個人主義

家計の役割


 家計は、生活の基盤である。生活は、消費の場である。消費は、需要の源である。需要は、景気を形作るものである。故に、その時の経済は、消費に規制されている。その割に、消費経済が確立されていない。
 現代社会は、生産ばかり重視して、分配や消費を軽視してきた。それが現在の経済を歪める結果を招いているのである。

 あたかも、現代社会は、消費を奨励しているように見える。しかし、その本質は、生産者側の都合なのである。大量生産された製品の捌け口として消費を見ているからにすぎない。それが環境保護や資源の浪費を招いている。決して、消費者側に立って消費を奨励しているわけではない。

 また、消費者が何を欲しているかによって、商品を生産しているわけではない。
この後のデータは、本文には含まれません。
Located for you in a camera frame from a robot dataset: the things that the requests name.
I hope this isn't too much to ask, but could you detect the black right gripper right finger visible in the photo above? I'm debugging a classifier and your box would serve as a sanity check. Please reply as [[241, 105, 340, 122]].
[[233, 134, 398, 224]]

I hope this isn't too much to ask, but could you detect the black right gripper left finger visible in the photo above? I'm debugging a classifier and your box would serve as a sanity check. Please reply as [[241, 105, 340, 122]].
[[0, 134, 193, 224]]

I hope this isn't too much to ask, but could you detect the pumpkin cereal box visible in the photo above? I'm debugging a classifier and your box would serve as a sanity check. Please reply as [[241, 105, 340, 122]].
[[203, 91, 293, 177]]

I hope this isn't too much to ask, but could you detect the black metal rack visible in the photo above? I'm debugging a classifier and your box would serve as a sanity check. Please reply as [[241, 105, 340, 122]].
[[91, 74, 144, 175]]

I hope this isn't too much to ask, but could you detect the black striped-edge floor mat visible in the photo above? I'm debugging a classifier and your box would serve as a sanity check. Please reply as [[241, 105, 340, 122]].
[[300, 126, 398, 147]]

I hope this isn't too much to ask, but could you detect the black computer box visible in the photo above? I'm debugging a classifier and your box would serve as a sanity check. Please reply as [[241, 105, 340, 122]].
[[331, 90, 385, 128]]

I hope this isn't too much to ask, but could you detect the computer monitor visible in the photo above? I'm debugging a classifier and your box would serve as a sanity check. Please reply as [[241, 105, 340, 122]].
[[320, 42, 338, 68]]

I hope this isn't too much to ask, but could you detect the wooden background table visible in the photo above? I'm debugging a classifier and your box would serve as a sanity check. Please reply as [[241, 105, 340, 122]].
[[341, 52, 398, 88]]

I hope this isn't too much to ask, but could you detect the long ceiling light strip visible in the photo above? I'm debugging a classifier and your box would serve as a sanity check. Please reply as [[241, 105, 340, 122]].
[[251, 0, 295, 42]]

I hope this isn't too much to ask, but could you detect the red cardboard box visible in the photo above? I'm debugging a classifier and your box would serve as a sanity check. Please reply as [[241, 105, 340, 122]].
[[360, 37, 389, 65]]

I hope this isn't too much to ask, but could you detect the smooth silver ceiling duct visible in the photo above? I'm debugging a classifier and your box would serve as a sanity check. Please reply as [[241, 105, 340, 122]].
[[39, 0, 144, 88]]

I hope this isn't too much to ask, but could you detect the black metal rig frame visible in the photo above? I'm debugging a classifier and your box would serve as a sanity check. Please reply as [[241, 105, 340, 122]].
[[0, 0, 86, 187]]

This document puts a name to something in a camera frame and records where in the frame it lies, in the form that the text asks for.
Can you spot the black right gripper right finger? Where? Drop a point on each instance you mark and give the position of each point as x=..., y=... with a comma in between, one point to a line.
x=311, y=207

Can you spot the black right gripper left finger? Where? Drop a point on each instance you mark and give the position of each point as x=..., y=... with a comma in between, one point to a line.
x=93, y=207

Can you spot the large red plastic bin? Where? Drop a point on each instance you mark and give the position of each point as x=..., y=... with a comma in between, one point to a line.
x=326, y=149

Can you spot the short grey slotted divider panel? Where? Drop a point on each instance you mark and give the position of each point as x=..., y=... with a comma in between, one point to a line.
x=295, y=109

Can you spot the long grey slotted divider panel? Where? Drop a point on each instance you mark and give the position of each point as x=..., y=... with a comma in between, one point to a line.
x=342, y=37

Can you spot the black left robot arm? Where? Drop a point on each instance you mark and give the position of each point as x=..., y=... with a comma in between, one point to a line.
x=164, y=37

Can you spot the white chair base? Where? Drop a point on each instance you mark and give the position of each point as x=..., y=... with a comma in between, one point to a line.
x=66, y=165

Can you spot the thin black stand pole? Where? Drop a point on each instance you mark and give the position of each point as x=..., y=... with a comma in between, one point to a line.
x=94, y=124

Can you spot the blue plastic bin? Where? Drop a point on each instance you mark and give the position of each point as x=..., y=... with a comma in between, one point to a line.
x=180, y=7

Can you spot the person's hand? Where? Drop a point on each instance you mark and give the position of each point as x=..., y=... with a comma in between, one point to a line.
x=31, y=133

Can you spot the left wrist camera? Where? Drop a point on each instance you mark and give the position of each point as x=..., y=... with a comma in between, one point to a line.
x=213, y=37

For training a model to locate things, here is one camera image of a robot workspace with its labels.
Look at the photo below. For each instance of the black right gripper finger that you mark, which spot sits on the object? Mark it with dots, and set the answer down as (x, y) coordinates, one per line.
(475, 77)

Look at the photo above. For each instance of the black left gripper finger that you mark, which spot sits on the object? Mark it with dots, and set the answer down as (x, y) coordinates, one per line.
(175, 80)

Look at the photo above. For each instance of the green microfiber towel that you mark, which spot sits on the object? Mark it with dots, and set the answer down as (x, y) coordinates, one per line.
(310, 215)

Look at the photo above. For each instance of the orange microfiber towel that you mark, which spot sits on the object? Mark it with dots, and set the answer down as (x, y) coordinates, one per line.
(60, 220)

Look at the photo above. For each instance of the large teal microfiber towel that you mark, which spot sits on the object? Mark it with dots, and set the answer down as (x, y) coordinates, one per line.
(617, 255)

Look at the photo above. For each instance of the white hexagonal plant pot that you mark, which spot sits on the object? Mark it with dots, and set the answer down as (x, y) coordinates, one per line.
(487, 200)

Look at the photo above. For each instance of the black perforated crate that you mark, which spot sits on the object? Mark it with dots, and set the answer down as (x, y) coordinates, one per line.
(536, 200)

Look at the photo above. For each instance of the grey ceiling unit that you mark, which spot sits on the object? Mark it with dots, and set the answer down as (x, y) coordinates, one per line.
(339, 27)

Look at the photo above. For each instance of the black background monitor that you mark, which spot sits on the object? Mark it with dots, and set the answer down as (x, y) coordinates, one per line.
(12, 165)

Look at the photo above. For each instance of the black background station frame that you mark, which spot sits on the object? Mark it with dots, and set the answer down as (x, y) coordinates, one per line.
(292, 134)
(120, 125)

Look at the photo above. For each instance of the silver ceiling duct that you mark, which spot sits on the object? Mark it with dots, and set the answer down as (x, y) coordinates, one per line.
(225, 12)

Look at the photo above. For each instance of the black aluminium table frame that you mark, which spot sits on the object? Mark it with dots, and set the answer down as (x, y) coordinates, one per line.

例えば、テレビも、ビデオも、テレビゲームも、それが、必要だから、あるいは、子供達の為になるから生産しているのではなく。売れるから生産しているのに過ぎない。保護者が、望もうと望まないとそんなことは関係ないのである。

 その証拠に、以前、子供達に悪影響を与える映画だから規制をすべきだという意見に対し、メディアの答えは、その映画はヒットしたのだから正しいというのが大方の答えである。言い換えると、儲かる物は、正しい物なのである。子供達に与える影響は、二の次なのである。それは、良質な消費を前提としているわけではない。

 多くの場合、経済を生産面からだけ捉える傾向がある。しかし、生産するだけでは経済は成り立たない。かといって、消費するだけでも経済は成り立たない。経済をら成り立たせる為には、生産と消費、双方が必要なのである。つまり、生産力だけでは、市場は成り立たない。消費力も重要なのである。
 大量生産型経済は、経済を生産の都合からのみ捉えようとする。その為に、経済の実体を見失うのである。
 生産と消費は、経済を動かす両輪である。生産面ばかり重視すれば、自ずと経済は均衡を失ってしまう。
 また、生産力に依拠した経済体制は、大量消費型経済、浪費型経済に偏りやすい。つまり、消費の側の欲求や都合を無視して、消費を強要する体制になりやすい。それは、一種の麻薬的経済になりやすく、欲望や快楽を刺激する経済になりやすい。お祭り型、あるいは、宴会型経済である。
 その為に、何もかもが、過剰になり、経済は過熱し、市場は過飽和な状態になる。現に、バブル崩壊後の市場は、過剰債務、過剰設備、過剰雇用に泣いたのである。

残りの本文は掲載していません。